Em certos casos, não o de Florianópolis - onde apenas UMA PINTURA define o visual das diferentes empresas de ônibus municipais - , divide-se os ônibus em zonas de bairros, como prevaleceu no Rio de Janeiro na década passada, criando assim um apartheid simbólico, na projeção discriminatória de transferir o racismo para o aspecto simbólico do transporte coletivo. Assim, as cores adotadas para linhas suburbanas já definem a discriminação subliminar ao povo pobre.
Em outras palavras, a projeção discriminatória transfere a discriminação social para simbologias no sentido de evitar que atinjam pessoas ou grupos sociais.
O próprio aparato da "igualização" no visual das empresas de ônibus têm um caráter higienista. Pois, contrapondo à ideia de "poluição visual", as autoridades ensaiam seu higienismo nas empresas de ônibus, criando um visual supostamente harmonioso, mas que complica a vida dos cidadãos, com tanto ônibus igualzinho que desnorteia as mentes de quem tem as mentes sobrecarregadas em compromissos pessoais.
Gente que está ocupada demais para ir à faculdade para estudar e até fazer seminários nas matérias cursadas, para pagar as contas que acumulam em suas mãos, e nem todas num mesmo banco ou agência de banco, que precisa estudar para concurso, trabalhar nas suas profissões e tudo o mais, mas que só no caso de ir e vir, precisa prestar atenção na diferença da empresa A com as empresas B e C, porque tudo está igual visualmente e confunde os cidadãos.
Quem é pobre, então, sofre mais ainda, porque está sujeito a essa dificuldade de discernimento, mas enfrentando ônibus superlotados, dentro de um sistema que, na capital catarinense, está demorando demais a renovar as frotas de ônibus, pois num sistema de ônibus padronizados e poder centralizado dos secretários municipais ou estaduais de Transportes, a renovação se torna mais burocratizada e só é autorizada quando atende à propaganda política das autoridades envolvidas.
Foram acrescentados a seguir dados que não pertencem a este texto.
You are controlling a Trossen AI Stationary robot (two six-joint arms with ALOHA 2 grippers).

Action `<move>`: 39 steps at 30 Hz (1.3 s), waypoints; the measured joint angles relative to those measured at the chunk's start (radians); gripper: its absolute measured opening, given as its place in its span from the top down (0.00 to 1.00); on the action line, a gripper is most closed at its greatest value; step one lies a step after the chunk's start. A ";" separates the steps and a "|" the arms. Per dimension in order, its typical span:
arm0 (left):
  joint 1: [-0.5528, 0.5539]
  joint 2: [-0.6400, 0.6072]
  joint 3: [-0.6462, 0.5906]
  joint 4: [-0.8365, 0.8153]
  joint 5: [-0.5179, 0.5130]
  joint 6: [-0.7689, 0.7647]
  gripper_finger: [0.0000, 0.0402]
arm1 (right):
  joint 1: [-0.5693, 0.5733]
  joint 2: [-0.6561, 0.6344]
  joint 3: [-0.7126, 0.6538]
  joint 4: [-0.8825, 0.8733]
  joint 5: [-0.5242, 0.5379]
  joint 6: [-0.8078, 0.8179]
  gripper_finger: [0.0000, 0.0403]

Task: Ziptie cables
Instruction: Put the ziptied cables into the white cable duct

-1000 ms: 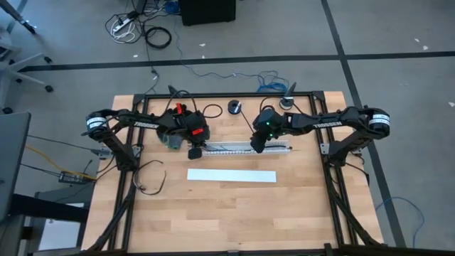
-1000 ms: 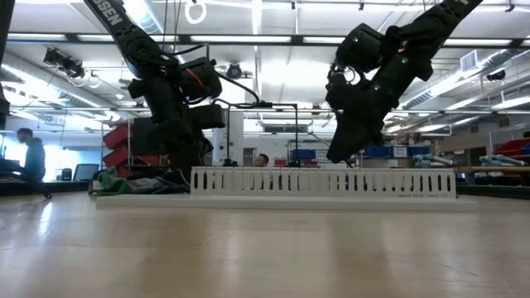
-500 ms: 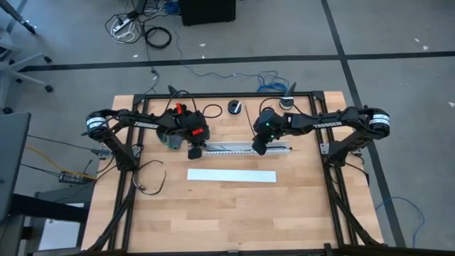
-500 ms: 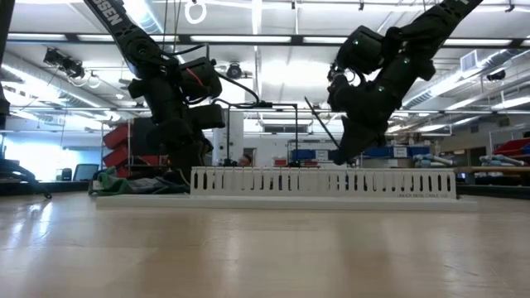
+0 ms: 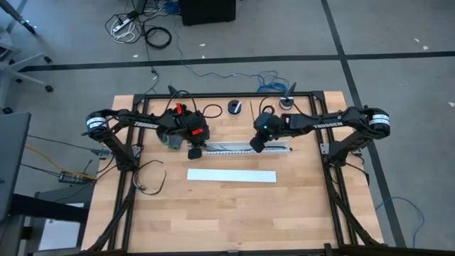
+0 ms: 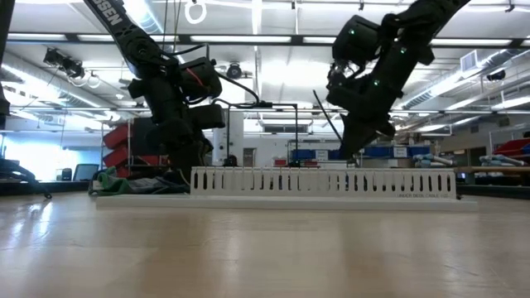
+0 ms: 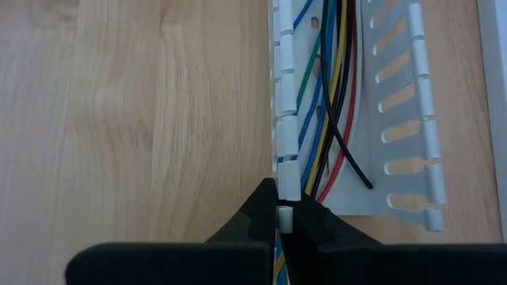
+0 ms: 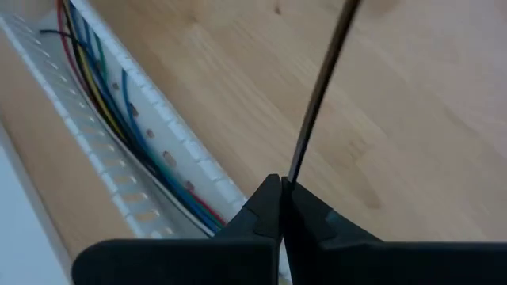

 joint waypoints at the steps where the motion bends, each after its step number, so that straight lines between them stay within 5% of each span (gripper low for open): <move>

Daí que leva tempo para as empresas visualmente padronizadas se livrarem de carros velhos, não raro já desgastados.
A Florianópolis dos ônibus padronizados, como em outras cidades que adotam esse apartheid simbólico sobre rodas, "higienizando" visualmente as empresas de ônibus - até para tornar iguaizinhas para dificultar o reconhecimento popular da empresa que presta mau serviço ou está envolvida em corrupção - , é a mesma que ignora que as favelas existem porque o povo pobre foi expulso das residências dignas, por conta do aluguel caríssimo que nem o trabalho precarizado consegue arcar.
Além disso, essa "mobilidade urbana" da "higienização" visual dos ônibus apenas antecipa uma "higienização" ainda pior, deixando negros e mestiços, ou mesmo brancos pobres, sob os riscos de suas tragédias pessoais, enquanto a "boa sociedade" sonha com uma paisagem do jogo The Sims, bonitinha, padronizada, "limpinha" e feita para inglês e cidadão de Barcelona ver. Os ônibus padronizados servem de lona para o espetáculo trágico que, em vários aspectos, que ameaça o povo pobre e as classes trabalhadoras.